**Work required:** Print the line containing "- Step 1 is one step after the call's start" and each line after it to the end of the material below. Print nothing else.

**Data provided:**
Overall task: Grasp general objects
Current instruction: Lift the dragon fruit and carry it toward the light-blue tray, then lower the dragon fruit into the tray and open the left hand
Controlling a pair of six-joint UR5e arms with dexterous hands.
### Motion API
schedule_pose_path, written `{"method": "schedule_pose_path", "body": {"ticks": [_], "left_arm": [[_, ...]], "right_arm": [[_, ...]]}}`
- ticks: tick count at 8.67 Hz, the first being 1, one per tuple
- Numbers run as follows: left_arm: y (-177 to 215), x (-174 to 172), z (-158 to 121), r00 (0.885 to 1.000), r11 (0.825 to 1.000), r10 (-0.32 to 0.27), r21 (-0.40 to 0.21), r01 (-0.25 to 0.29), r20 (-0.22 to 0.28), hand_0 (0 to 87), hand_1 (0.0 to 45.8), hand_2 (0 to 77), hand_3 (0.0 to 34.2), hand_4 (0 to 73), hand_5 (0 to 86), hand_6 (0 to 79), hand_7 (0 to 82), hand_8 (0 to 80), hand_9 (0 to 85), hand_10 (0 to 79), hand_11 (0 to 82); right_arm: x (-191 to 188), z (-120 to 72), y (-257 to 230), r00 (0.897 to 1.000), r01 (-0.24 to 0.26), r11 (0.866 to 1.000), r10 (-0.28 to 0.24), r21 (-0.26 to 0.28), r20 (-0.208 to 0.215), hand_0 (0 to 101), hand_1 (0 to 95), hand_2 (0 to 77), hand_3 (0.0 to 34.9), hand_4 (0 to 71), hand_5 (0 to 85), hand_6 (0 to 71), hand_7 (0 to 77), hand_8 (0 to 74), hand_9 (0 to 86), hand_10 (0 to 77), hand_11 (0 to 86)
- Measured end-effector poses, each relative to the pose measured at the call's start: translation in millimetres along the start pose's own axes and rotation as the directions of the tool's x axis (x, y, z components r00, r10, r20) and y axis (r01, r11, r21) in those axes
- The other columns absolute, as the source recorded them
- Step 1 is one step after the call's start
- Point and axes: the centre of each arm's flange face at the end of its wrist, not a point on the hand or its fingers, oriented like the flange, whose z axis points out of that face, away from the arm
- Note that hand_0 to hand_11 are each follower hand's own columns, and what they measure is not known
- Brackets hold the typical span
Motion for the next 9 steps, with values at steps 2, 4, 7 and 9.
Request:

**Exercise output:**
- Step 1 is one step after the call's start
- Point and axes: the centre of each arm's flange face at the end of its wrist, not a point on the hand or its fingers, oriented like the flange, whose z axis points out of that face, away from the arm
- Note that hand_0 to hand_11 are each follower hand's own columns, and what they measure is not known
- Brackets hold the typical span
Motion for the next 9 steps, with values at steps 2, 4, 7 and 9.
Request:

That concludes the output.